* Brief *
Copy the records below exactly, leaving out any pictures.

* Dataset extract *
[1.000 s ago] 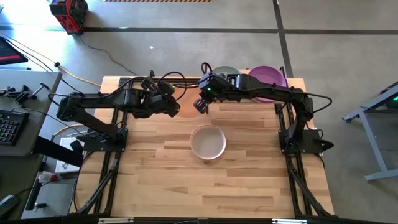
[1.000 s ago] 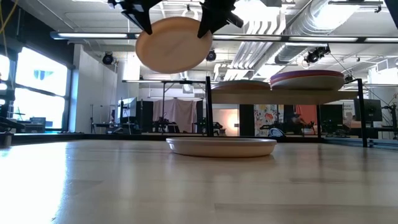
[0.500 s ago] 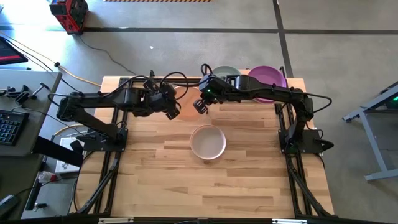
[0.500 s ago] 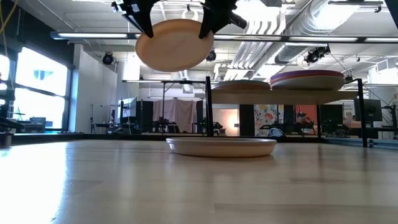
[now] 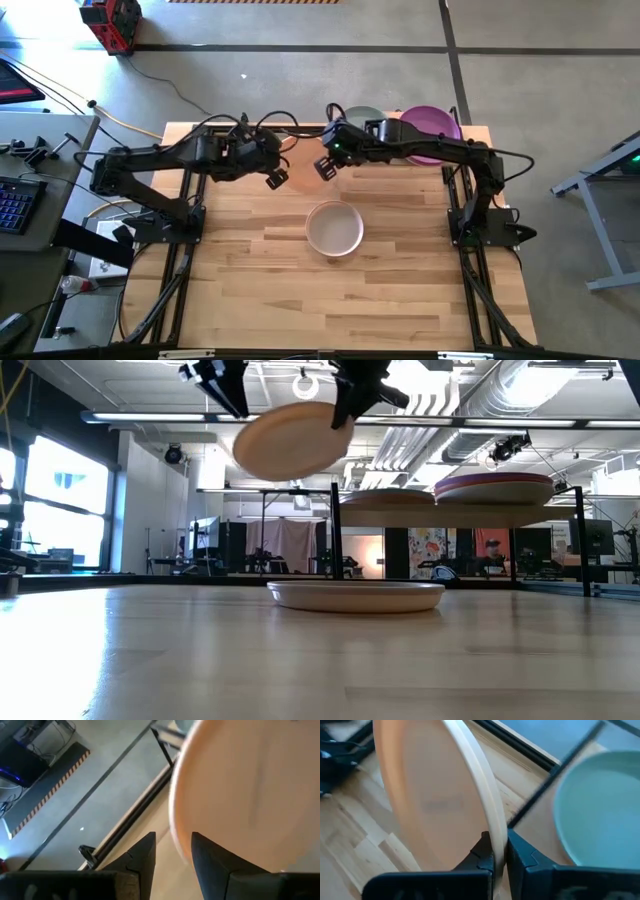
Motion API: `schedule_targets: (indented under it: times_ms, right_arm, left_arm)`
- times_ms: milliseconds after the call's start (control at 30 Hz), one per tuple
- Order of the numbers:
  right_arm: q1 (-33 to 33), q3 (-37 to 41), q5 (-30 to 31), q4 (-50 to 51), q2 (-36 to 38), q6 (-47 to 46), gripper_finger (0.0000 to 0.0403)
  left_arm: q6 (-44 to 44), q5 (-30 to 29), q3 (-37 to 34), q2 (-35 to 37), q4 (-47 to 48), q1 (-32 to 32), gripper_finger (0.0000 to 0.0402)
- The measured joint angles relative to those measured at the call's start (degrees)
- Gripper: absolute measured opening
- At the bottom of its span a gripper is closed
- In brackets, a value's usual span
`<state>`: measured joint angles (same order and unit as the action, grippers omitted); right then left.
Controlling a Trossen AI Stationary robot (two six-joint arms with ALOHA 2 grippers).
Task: Place and stack plates onto a shelf
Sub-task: Stack the light orange plate on top of the blue plate on the shelf
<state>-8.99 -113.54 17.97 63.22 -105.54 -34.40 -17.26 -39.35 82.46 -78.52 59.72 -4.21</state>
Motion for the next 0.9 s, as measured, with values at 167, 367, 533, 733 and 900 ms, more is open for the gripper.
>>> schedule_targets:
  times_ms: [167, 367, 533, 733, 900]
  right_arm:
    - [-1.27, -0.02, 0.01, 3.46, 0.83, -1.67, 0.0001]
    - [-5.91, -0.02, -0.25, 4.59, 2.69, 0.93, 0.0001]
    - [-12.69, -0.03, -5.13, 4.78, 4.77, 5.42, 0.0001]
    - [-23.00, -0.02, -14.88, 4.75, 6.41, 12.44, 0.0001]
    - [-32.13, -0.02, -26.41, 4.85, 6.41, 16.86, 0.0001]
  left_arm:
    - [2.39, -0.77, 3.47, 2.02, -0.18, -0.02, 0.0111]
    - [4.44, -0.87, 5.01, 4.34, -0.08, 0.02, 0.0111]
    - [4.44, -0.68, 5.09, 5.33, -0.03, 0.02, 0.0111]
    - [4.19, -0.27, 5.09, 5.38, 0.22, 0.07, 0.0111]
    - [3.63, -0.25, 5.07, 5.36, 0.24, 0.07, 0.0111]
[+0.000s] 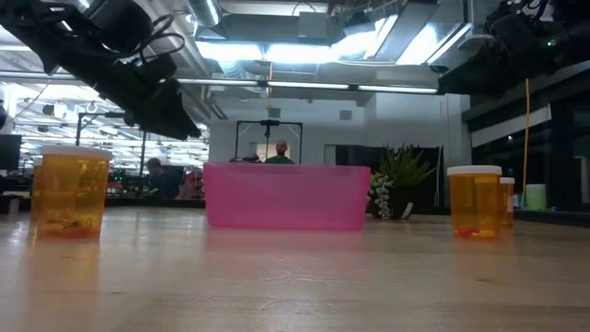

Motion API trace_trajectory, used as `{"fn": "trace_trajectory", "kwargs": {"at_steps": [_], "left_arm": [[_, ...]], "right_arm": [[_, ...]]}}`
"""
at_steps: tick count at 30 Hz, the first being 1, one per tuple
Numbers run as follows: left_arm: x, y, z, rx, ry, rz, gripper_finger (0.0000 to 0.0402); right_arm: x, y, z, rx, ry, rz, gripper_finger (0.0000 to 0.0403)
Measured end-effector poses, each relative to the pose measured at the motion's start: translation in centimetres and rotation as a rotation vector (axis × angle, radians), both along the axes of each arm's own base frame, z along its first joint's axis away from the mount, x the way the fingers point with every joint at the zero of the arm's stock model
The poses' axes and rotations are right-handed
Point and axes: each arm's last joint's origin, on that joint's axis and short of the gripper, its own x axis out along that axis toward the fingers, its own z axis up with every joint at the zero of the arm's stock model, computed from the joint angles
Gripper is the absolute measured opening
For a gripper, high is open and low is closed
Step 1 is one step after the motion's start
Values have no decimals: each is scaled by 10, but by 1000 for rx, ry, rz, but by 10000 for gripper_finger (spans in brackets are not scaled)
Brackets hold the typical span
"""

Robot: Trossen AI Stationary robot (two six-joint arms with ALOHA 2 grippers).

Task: Pick and place pill bottles into a basket
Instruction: Put the orange pill bottle into the red bin

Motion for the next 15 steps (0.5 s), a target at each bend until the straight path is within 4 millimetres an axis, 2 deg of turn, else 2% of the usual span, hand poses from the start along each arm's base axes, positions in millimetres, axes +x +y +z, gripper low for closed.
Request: {"fn": "trace_trajectory", "kwargs": {"at_steps": [5,10,15], "left_arm": [[9,10,1,43,80,-9,292],[18,25,3,66,166,-90,292],[17,46,-8,39,227,-76,292]], "right_arm": [[0,0,0,0,0,0,161],[0,0,0,-3,1,1,161],[0,0,0,-36,17,7,161]]}}
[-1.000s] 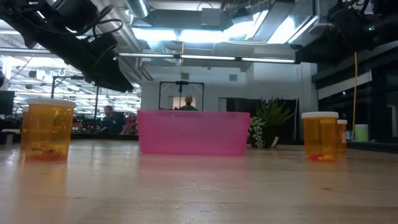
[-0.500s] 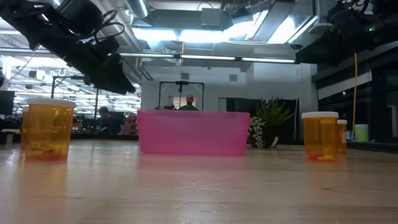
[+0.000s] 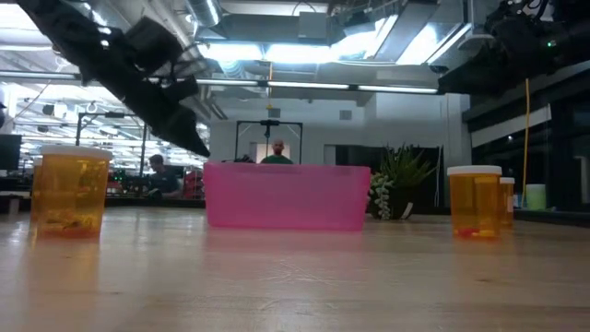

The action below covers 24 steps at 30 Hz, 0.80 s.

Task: Pick and place pill bottles into a basket
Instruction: Put the orange pill bottle into the red bin

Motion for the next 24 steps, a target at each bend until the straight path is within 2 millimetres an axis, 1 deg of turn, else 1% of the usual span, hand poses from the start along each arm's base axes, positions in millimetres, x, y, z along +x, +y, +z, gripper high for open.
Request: {"fn": "trace_trajectory", "kwargs": {"at_steps": [4,8,12,16,21,24], "left_arm": [[0,17,-6,-33,-38,-29,292],[0,30,-14,-65,-67,-57,292],[-1,38,-25,-102,-36,-49,292],[0,46,-32,-90,-31,-43,292],[4,53,-38,-99,-49,-76,292],[11,61,-37,-106,-46,-72,292]], "right_arm": [[0,0,0,-8,3,2,161],[0,0,1,-9,-5,2,161],[0,0,1,-10,-5,2,161],[0,0,1,-12,-5,2,161],[0,0,2,-13,-11,1,161],[0,0,2,-13,-10,1,161]]}}
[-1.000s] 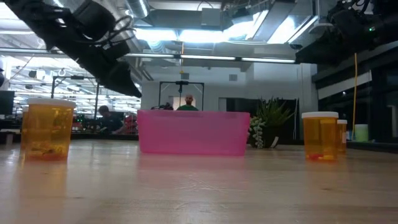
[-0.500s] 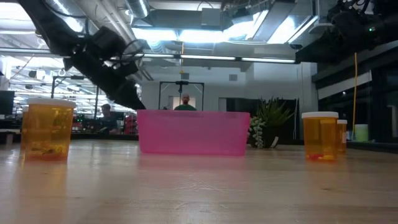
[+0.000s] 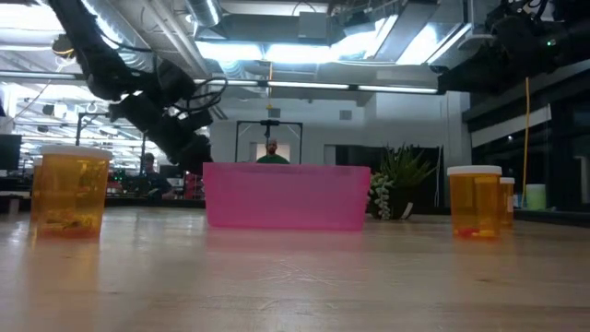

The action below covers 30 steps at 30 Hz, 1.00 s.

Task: Pick and place pill bottles into a basket
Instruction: Put the orange pill bottle into the red bin

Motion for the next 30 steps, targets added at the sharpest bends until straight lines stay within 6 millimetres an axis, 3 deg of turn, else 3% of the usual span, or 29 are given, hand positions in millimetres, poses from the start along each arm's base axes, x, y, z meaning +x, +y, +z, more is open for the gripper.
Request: {"fn": "trace_trajectory", "kwargs": {"at_steps": [6,11,30], "left_arm": [[19,18,-2,5,34,0,292],[20,29,-11,-5,76,51,292],[25,36,-5,-16,18,-39,292]], "right_arm": [[0,0,0,-2,1,0,161],[0,0,0,0,2,0,161],[-1,0,-3,7,28,0,161]]}}
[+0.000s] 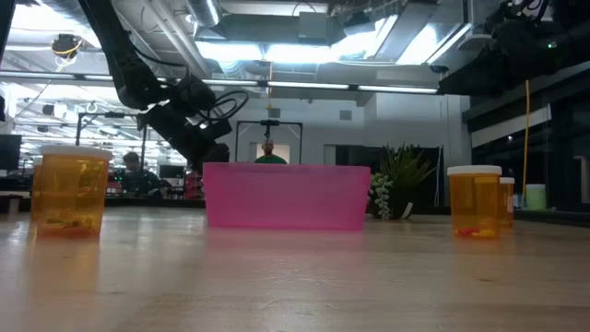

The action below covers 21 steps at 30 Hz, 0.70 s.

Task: Pick and place pill bottles into a basket
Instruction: Put the orange pill bottle into the red bin

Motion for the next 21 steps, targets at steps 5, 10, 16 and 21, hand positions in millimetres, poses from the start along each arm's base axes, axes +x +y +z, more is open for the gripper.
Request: {"fn": "trace_trajectory", "kwargs": {"at_steps": [5,10,16,21], "left_arm": [[0,0,0,2,2,2,292],[0,0,0,3,3,3,292],[-1,1,0,20,19,33,292],[-1,1,0,21,21,35,292]], "right_arm": [[0,0,0,0,0,0,161],[0,0,0,0,0,0,161],[0,0,0,0,0,0,161],[0,0,0,-3,2,0,161]]}}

* Result *
[1.000 s ago] 
[1.000 s ago] 
[0.500 s ago] 
[0.500 s ago] 
[now] 
Motion API: `schedule_targets: (indented under it: times_ms, right_arm, left_arm)`
- times_ms: milliseconds after the call's start (control at 30 Hz), one per tuple
- Order of the numbers:
  right_arm: q1 (-33 to 33), q3 (-37 to 41), q5 (-30 to 31), q4 (-50 to 51), q2 (-36 to 38), q6 (-47 to 46), gripper_finger (0.0000 to 0.0403)
  left_arm: q6 (-44 to 44), q5 (-30 to 29), q3 (-37 to 34), q2 (-35 to 37), q4 (-47 to 48), q1 (-32 to 32), gripper_finger (0.0000 to 0.0402)
- The measured joint angles relative to those measured at the call's start (degrees)
- Gripper: absolute measured opening
- At the bottom of its span a gripper is closed
- In brackets, a value's usual span
`<state>`: measured joint angles (same order and unit as the action, grippers omitted); right then left.
Controlling a Trossen AI Stationary robot (two six-joint arms with ALOHA 2 grippers).
Task: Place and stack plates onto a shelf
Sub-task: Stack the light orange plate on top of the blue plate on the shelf
<state>-8.99 -113.54 17.97 63.22 -105.54 -34.40 -17.26 -39.35 82.46 -78.52 59.72 -4.21</state>
Motion for the next 0.9 s, as measured, with values at 167, 367, 533, 733 and 900 ms, more is open for the gripper.
>>> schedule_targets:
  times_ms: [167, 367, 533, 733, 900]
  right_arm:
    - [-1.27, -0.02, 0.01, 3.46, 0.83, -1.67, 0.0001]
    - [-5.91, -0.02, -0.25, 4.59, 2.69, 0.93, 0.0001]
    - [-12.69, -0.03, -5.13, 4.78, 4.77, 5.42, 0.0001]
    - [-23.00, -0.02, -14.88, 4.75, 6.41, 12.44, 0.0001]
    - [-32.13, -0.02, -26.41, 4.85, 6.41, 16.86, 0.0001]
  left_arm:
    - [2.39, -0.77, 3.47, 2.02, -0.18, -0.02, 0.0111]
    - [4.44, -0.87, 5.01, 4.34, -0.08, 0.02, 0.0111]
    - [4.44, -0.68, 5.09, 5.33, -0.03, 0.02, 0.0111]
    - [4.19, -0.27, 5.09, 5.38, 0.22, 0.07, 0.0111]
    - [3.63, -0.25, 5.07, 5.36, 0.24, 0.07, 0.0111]
[+0.000s] 

Motion API trace_trajectory, used as `{"fn": "trace_trajectory", "kwargs": {"at_steps": [_], "left_arm": [[_, ...]], "right_arm": [[_, ...]]}}`
"""
at_steps: tick count at 30 Hz, the first being 1, one per tuple
Numbers run as follows: left_arm: x, y, z, rx, ry, rz, gripper_finger (0.0000 to 0.0402); right_arm: x, y, z, rx, ry, rz, gripper_finger (0.0000 to 0.0403)
Measured end-effector poses, each relative to the pose measured at the motion's start: translation in centimetres and rotation as a rotation vector (axis × angle, radians), both along the axes of each arm's own base frame, z along its first joint's axis away from the mount, x the way the fingers point with every joint at the zero of the arm's stock model
The poses' axes and rotations are right-handed
Point and axes: each arm's last joint's origin, on that joint's axis and short of the gripper, its own x axis out along that axis toward the fingers, its own z axis up with every joint at the zero of the arm's stock model, computed from the joint angles
Gripper is the absolute measured opening
For a gripper, high is open and low is closed
Step 1 is one step after the motion's start
Values have no decimals: each is scaled by 10, but by 1000 for rx, ry, rz, but by 10000 for gripper_finger (spans in brackets are not scaled)
Brackets hold the typical span
"""

Robot: Trossen AI Stationary robot (two six-joint arms with ALOHA 2 grippers).

Task: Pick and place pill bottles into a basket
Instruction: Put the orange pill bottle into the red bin

Motion for the next 15 steps (0.5 s), a target at each bend until the straight path is within 4 millimetres an axis, 2 deg of turn, else 2% of the usual span, hand poses from the start along each arm's base axes, positions in millimetres, axes +x +y +z, gripper low for closed.
Request: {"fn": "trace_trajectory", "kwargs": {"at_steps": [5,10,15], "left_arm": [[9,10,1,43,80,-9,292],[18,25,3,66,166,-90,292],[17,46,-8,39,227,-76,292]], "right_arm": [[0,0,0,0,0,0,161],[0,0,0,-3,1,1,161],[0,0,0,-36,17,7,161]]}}
[-1.000s] 
[-0.500s] 
[+0.000s] 

The action below covers 24 steps at 30 Hz, 0.80 s.

Task: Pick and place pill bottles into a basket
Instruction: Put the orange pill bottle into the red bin

Motion for the next 24 steps, a target at each bend until the straight path is within 2 millimetres an axis, 1 deg of turn, else 1% of the usual span, hand poses from the start along each arm's base axes, positions in millimetres, x, y, z along +x, +y, +z, gripper high for open.
Request: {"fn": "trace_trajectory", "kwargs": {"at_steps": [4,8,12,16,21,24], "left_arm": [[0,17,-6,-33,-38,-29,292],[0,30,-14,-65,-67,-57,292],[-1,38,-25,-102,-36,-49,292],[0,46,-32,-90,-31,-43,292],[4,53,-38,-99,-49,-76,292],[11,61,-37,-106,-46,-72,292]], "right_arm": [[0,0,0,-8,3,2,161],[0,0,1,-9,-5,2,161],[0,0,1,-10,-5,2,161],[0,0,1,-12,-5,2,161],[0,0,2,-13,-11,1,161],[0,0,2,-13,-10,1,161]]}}
[-1.000s] 
[-0.500s] 
[+0.000s] 

The action below covers 30 steps at 30 Hz, 1.00 s.

Task: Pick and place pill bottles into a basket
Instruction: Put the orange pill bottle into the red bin

Motion for the next 30 steps, targets added at the sharpest bends until straight lines stay within 6 millimetres an axis, 3 deg of turn, else 3% of the usual span, or 29 are given, hand positions in millimetres, poses from the start along each arm's base axes, x, y, z meaning +x, +y, +z, more is open for the gripper.
Request: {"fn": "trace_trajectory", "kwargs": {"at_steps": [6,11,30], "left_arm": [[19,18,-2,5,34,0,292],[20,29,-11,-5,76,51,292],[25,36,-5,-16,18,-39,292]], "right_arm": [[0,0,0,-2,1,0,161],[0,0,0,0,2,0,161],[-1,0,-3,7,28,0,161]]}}
[+0.000s] 

The action below covers 21 steps at 30 Hz, 0.70 s.

Task: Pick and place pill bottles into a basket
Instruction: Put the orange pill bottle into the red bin

Motion for the next 21 steps, targets at steps 5, 10, 16 and 21, hand positions in millimetres, poses from the start along each arm's base axes, axes +x +y +z, more is open for the gripper.
Request: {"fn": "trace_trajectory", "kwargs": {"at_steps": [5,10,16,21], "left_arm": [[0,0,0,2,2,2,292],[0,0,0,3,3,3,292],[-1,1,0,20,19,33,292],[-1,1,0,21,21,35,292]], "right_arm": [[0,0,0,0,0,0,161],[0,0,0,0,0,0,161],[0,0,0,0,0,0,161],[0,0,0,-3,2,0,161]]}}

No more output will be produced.